What happens if an enlightened honorspren bonds someone? How different will that Windrunner look from Kaladin? We know that Renarin and Rlain have unusual powers as Enlightened Truthwatchers (though I will always insist that seeing the future seems like a natural resonance power for an Order that can use Illumination and Progression—shedding light forward, yeah?), and the implication is that anyone bonded to a spren touched by Sja-anat would be able to navigate the Spiritual Realm like them.
With all of that still on the horizon, we have the entirety of Voidbinding to uncover. And what of the Old Magic? Will we be seeing, well, any of that, now that Cultivation has fled Roshar? When I consider the pace at which Sanderson revealed elements of the world and magic through Wind and Truth, I’m left scratching my head and wondering just how packed the remaining books will be—and how much that is going to affect the actual storytelling pace.

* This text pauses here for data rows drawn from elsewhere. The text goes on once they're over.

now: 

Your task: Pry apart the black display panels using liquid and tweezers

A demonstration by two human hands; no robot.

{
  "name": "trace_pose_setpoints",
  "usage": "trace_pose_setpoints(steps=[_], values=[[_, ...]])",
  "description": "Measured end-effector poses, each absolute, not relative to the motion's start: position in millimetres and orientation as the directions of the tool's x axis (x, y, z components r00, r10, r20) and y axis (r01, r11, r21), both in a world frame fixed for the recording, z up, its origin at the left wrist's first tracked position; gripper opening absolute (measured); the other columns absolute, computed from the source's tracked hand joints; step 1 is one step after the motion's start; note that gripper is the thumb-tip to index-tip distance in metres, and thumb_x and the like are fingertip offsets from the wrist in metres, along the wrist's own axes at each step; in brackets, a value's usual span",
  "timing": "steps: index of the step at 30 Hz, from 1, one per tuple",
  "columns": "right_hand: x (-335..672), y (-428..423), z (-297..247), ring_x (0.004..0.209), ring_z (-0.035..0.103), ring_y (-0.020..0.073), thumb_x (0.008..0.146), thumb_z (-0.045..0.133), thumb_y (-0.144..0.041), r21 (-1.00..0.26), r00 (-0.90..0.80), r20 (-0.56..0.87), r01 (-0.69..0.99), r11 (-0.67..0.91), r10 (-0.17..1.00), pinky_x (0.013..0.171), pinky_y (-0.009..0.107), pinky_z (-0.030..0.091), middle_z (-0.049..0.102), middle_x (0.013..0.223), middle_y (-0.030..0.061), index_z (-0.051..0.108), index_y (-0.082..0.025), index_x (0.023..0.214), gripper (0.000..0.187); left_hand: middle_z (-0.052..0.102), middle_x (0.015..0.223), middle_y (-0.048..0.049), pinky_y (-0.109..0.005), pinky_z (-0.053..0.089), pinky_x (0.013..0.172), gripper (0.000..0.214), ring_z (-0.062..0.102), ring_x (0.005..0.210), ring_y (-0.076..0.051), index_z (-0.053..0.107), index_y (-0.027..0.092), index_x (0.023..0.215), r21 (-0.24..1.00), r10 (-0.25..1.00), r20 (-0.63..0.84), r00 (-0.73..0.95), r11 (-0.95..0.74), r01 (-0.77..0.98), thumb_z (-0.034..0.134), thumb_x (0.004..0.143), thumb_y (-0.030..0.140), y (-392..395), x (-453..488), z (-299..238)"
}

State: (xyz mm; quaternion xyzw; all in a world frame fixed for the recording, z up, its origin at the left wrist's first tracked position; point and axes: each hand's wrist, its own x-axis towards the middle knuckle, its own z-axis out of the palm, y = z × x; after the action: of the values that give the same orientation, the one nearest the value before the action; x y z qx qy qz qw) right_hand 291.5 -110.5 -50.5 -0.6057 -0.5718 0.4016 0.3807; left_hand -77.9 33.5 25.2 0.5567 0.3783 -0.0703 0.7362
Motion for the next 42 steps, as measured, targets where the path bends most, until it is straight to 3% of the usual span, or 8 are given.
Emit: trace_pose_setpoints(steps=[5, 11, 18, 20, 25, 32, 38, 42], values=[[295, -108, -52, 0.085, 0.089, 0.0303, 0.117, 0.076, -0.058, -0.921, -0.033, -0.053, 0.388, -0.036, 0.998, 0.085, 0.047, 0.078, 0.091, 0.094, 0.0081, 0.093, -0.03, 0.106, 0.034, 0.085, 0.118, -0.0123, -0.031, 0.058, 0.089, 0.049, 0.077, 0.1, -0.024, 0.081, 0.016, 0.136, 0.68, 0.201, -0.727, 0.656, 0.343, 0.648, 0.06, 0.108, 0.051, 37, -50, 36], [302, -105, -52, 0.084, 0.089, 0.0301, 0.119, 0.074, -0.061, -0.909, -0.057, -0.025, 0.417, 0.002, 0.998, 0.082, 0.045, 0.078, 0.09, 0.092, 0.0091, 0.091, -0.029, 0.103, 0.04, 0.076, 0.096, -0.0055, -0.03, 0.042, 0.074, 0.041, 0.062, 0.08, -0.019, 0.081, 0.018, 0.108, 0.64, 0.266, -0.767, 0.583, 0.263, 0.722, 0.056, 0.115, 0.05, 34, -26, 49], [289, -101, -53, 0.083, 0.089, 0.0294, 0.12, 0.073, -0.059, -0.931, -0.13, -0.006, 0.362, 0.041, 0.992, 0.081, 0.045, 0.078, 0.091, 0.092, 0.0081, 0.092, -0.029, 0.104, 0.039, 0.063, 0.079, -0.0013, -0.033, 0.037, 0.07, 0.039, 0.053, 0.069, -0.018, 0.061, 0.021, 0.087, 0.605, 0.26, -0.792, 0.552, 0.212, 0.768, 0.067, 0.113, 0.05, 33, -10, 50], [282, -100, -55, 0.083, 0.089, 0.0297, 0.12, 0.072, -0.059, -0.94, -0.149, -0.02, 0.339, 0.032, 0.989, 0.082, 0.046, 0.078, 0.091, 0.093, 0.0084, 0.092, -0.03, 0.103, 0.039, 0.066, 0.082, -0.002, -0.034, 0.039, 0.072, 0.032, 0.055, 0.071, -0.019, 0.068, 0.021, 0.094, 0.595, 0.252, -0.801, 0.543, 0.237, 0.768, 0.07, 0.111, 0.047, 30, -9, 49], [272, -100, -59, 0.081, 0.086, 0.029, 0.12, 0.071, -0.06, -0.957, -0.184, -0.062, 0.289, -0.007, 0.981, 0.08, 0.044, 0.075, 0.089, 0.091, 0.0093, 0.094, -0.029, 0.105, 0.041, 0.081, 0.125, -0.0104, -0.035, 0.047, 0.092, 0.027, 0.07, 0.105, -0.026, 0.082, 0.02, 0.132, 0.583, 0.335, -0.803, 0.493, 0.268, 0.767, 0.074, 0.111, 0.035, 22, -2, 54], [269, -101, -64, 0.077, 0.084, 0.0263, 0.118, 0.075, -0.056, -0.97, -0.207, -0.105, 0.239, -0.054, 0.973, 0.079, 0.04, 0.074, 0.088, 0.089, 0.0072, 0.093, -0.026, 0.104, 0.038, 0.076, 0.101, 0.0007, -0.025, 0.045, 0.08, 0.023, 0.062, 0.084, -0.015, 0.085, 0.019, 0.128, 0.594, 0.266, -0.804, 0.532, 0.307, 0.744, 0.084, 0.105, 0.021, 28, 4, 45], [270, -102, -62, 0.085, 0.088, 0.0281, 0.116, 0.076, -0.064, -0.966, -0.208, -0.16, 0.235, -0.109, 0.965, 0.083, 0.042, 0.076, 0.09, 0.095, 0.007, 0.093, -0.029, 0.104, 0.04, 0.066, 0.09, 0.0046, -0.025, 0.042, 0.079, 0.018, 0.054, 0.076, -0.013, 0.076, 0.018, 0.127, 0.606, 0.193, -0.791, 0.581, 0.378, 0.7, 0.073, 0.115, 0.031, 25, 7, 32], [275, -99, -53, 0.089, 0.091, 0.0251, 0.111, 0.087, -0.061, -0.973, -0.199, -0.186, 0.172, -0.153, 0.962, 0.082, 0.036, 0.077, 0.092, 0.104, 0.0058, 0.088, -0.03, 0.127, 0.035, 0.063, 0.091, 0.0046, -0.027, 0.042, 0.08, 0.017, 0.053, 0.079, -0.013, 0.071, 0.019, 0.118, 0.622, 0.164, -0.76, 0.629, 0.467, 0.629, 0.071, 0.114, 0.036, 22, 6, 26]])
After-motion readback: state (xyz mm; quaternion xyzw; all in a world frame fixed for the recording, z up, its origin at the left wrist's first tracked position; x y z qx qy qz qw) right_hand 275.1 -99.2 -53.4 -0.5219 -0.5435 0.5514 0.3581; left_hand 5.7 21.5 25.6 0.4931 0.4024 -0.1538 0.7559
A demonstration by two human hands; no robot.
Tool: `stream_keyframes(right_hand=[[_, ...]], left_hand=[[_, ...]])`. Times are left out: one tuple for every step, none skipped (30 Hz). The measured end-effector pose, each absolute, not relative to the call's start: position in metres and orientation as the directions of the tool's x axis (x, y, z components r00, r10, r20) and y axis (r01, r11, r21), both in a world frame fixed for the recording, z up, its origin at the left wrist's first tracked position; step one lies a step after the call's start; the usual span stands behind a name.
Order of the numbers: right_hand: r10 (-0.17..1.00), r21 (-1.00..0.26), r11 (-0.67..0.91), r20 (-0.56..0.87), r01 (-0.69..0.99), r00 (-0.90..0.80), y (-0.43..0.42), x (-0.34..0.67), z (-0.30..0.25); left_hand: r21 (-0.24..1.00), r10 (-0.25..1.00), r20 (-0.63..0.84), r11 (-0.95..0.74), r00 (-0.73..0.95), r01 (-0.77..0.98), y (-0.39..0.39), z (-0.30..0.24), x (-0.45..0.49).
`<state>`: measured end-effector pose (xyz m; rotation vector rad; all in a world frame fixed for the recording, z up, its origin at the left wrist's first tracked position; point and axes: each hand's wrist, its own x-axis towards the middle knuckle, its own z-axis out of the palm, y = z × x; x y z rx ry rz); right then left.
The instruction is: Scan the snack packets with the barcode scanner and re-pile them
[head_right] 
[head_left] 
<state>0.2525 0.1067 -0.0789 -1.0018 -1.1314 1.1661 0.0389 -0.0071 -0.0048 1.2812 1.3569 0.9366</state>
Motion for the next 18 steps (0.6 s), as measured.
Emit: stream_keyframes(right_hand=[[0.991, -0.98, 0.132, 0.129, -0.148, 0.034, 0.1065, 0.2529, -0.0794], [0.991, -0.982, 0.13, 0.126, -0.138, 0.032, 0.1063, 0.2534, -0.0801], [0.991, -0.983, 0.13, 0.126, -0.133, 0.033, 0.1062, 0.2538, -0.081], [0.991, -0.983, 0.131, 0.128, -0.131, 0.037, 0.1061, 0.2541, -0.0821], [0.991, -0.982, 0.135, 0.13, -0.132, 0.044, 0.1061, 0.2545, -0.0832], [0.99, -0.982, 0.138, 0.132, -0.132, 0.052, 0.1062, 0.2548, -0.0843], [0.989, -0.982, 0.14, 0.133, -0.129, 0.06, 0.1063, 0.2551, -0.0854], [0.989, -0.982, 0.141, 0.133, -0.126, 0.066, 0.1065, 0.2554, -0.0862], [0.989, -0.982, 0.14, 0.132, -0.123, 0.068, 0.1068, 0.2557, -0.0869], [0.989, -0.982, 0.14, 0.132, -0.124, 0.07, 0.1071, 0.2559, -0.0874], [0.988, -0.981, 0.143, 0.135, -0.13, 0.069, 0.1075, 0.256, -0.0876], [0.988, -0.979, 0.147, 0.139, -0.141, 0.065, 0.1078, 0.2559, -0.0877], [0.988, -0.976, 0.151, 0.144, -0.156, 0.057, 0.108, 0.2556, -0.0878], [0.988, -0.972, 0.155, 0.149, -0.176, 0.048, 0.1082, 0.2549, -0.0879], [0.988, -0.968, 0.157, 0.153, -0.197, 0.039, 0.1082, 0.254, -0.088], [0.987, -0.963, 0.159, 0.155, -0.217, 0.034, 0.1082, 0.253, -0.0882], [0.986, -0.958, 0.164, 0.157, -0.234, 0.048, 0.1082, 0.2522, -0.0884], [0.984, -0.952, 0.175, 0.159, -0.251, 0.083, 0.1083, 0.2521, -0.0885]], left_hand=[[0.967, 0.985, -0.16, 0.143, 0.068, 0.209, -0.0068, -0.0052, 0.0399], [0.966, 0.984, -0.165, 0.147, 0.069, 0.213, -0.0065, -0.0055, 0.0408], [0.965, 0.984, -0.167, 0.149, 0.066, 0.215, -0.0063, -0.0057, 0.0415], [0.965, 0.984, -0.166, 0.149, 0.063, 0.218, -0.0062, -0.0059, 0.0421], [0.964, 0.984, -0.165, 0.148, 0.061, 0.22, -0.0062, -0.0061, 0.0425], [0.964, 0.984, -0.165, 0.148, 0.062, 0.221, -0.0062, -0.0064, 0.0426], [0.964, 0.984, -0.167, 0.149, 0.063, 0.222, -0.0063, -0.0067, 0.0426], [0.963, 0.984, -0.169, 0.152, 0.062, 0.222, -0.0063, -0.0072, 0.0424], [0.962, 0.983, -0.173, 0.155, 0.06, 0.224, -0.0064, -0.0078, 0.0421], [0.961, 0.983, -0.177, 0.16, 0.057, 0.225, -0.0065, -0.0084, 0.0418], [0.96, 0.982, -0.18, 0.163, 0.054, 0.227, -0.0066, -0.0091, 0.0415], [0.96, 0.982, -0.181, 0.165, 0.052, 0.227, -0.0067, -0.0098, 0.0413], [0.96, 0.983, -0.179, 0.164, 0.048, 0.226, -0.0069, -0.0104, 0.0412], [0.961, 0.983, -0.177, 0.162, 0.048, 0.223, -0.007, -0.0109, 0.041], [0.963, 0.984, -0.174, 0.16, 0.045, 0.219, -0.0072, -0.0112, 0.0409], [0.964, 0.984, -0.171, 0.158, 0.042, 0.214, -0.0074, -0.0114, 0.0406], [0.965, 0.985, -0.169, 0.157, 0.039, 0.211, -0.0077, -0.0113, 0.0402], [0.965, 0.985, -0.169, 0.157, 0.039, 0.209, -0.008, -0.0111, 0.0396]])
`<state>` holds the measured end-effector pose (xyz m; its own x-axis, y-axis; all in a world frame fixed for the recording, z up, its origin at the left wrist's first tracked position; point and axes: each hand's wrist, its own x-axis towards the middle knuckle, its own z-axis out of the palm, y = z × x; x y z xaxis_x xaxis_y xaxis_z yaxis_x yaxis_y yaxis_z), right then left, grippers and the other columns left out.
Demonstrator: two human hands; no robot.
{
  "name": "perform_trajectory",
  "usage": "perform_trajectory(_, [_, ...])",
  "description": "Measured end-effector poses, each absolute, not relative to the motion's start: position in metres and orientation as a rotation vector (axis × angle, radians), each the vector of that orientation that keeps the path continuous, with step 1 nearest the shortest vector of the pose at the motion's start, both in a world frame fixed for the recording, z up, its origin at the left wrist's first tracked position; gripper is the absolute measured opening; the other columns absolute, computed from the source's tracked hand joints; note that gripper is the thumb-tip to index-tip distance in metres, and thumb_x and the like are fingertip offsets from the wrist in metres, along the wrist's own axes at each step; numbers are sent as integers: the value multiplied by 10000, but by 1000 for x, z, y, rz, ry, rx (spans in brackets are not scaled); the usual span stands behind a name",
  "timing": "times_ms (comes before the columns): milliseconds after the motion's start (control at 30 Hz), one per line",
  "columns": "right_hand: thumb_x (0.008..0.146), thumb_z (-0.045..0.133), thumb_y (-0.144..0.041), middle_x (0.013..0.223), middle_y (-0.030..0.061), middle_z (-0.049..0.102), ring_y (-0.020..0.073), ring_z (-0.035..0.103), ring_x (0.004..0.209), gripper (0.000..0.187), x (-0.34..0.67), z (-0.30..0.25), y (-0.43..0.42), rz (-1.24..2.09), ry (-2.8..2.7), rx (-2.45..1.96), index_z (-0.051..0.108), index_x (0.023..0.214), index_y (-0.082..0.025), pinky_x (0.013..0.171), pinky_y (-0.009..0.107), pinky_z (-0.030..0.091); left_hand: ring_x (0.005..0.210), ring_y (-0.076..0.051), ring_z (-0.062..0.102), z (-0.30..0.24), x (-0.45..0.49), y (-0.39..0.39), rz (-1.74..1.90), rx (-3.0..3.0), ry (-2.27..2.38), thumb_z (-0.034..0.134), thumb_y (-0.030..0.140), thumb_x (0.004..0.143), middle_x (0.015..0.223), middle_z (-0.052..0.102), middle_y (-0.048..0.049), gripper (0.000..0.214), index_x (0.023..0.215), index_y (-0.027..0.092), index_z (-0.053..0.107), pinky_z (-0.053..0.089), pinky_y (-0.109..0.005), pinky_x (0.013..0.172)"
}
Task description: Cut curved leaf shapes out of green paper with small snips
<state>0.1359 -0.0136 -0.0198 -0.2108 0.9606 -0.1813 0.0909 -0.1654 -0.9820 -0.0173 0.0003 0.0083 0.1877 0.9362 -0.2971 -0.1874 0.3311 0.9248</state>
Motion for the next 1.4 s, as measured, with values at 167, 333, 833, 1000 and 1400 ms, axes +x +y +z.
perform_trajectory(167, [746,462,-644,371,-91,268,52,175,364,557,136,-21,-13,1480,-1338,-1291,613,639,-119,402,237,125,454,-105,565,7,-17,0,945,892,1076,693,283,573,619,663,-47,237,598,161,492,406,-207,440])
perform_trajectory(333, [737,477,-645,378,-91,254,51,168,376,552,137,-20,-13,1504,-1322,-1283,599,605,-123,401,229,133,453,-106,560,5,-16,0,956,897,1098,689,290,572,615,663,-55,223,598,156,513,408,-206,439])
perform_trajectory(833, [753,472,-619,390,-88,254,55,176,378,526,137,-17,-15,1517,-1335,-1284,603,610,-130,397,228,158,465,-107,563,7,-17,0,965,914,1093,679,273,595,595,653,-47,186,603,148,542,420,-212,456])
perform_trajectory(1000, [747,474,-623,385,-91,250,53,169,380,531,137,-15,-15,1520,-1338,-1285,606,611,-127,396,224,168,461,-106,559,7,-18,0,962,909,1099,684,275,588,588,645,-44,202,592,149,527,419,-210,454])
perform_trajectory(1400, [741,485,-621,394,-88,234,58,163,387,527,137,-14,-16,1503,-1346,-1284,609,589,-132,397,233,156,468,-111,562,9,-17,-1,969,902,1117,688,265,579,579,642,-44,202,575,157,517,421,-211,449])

We’ll be keeping an eye on the comment sections of posts about this article on various social media platforms and may include some of your comments/speculation (with attribution) on future weeks’ articles! Keep the conversation going, and PLEASE remember to spoiler-tag your comments on social media to help preserve the surprise for those who haven’t read the book yet.
See you next Monday with our discussion of chapters 109 through 112!
IDK if this is a common theory, or perhaps already doubtful based on some fact I’m missing, but I suspect that Voidbinding only distorts other magics. Could there be a better magic for Odium than one which only twists and corrupts what already exists, doing nothing on its own?